At the junction the car became pretty well filled with people. Two or three Norwegian families came clattering in, the mothers clothed in heavy shawls and cheap straw hats, the flaxen-haired children in faded cottonade and blue denims. They filled nearly half the seats. Several drummers came in, laughing loudly, bearing heavy valises. Then Allen heard above the noise the shrill but sweet voice of a girl, and caught the odor of violets as two persons passed him and took a seat just before him.

The man he knew by sight and reputation as a very brilliant young lawyer, Edward Benson, of Heron Lake. The girl he knew instantly to be utterly alien to this land and people. She was like a tropic bird seen amid the scant foliage of northern hills. There was evidence of great care and taste in every fold of her modish dress. Her hat was simple but in the latest city fashion, and her gloves were spotless. She gave off an odor of cleanliness and beauty.

She was very young and slender. Her face was piquant but not intellectual, and scarcely beautiful. It pleased rather by its life and motion and oddity than by its beauty. She looked at her companion in a peculiar way–trustfully almost reverently–and yet with a touch of coquetry which seemed perfectly native to every turn of her body or glance of her eyes.

The young lawyer was a fine Western type of self-made man. He was tall and broad-shouldered, but walked a little stooping, like a man of fifty. He wore a long Prince Albert frock coat hanging loosely from his rather square shoulders. His white vest was a little soiled by his watch chain and his tie was disarranged.

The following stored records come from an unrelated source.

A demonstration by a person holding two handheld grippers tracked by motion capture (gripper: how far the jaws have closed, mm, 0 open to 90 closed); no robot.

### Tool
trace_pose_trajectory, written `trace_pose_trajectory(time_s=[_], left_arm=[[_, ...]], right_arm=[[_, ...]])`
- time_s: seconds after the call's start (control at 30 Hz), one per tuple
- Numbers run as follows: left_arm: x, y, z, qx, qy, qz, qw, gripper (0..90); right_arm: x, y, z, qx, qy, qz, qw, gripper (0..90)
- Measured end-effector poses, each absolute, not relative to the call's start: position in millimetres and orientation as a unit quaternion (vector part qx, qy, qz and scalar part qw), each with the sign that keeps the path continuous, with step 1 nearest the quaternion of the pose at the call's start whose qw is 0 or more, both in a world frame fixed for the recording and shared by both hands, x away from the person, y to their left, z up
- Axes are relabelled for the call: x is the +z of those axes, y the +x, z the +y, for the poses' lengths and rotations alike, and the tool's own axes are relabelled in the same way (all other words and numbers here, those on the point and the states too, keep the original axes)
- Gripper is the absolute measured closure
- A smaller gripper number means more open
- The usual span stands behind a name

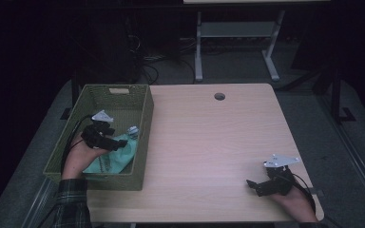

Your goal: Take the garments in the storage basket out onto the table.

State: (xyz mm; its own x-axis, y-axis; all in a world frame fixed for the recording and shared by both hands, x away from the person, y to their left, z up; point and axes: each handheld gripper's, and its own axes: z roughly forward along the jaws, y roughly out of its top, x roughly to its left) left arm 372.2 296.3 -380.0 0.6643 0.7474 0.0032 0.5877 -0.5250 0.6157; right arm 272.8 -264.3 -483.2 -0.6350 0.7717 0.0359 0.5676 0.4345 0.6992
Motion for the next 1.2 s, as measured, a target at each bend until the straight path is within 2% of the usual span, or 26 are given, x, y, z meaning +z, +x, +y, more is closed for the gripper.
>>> trace_pose_trajectory(time_s=[0.4, 0.87, 1.0, 1.03, 1.1, 1.2], left_arm=[[-404.3, 376.4, 303.9, 0.117, 0.866, 0.408, 0.265, 24.3], [-413.7, 379.8, 300.4, 0.104, 0.869, 0.423, 0.233, 24.5], [-414.4, 380.2, 300.5, 0.101, 0.870, 0.426, 0.227, 27.6], [-414.3, 380.1, 300.6, 0.101, 0.870, 0.426, 0.226, 32.2], [-414.0, 379.5, 300.7, 0.102, 0.871, 0.424, 0.227, 33.6], [-412.7, 378.4, 300.9, 0.102, 0.871, 0.422, 0.230, 44.3]], right_arm=[[-483.1, 272.5, -264.0, 0.348, 0.404, 0.833, 0.146, 0.0], [-483.1, 272.4, -263.9, 0.348, 0.404, 0.833, 0.145, 0.0], [-483.1, 272.4, -264.0, 0.348, 0.404, 0.834, 0.145, 0.0], [-483.1, 272.4, -263.9, 0.348, 0.404, 0.833, 0.145, 0.0], [-483.1, 272.4, -264.0, 0.348, 0.404, 0.834, 0.145, 0.0], [-483.1, 272.4, -264.0, 0.348, 0.404, 0.834, 0.145, 0.0]])
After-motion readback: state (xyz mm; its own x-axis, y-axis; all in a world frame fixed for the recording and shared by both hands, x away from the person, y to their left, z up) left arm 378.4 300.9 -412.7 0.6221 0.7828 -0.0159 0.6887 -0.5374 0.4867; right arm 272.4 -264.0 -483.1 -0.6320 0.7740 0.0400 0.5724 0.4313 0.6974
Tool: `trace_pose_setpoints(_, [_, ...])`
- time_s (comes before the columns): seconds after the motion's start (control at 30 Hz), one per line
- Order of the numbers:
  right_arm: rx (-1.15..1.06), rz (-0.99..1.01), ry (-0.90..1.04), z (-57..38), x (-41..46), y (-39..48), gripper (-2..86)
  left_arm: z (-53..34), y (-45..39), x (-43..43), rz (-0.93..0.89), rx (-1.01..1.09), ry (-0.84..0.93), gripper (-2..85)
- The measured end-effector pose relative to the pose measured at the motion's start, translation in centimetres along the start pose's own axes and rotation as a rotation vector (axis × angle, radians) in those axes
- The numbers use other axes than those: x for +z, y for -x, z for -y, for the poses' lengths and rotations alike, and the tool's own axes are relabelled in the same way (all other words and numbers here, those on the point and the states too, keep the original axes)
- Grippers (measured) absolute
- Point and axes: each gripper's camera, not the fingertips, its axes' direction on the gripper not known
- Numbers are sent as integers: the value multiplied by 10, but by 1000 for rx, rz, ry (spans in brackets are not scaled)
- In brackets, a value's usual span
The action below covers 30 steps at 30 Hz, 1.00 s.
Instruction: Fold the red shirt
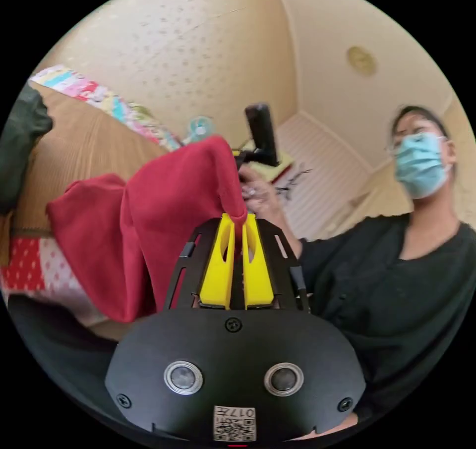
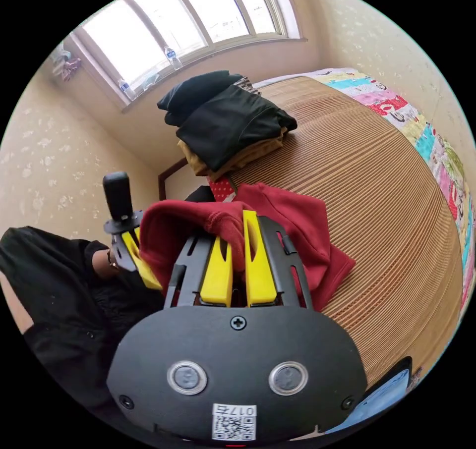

His face was very fine and good. His eyes were gray-blue, deep and quiet but slightly smiling, as were his lips, which his golden-brown mustache shaded but did not hide. He was kept smiling in this quizzical way by the nervous chatter of the girl beside him. His profile, which was the view Allen had of him, was handsome. The strong, straight nose and abrupt forehead formed a marked contrast to the rather characterless nose and retreating forehead of the girl.

The first words that Allen distinguished out of the merry war in which they seemed engaged were spoken in the tone of pretty petulance such women use, a coquette’s defense.

“You did, you did, you did. Now! You know you did. You told me that. You told me you despised girls like me.”

“I said I despised women who had no object in life but dress,” he replied, rather soberly.

“But you were hopping on me; you meant me, now! You can’t deny it. You despise me, I know you do!” She challenged his flattery in her pouting self-depreciation.

The young man tried to stop her in her course, to change her mood, which was descending to real feeling. His low words could not be heard.

“Yes, yes, try to smooth it over, but you can’t fool me any more. But I don’t want you to flatter me and lie to me the way Judge Stearns did,” she said, with a sudden change of manner. “I like you because you’re square.”

The phrase with which she ended seemed to take on a new meaning uttered by those red lips in childish pout.

“Now, why are you down on the judge? I don’t see,” said the man, as if she had gone back to an old attack.

“Well, if you’d seen what I have you’d understand.” She turned away and looked out of the window. “Oh, this terrible country! I’d die out here in six weeks. I know I should.”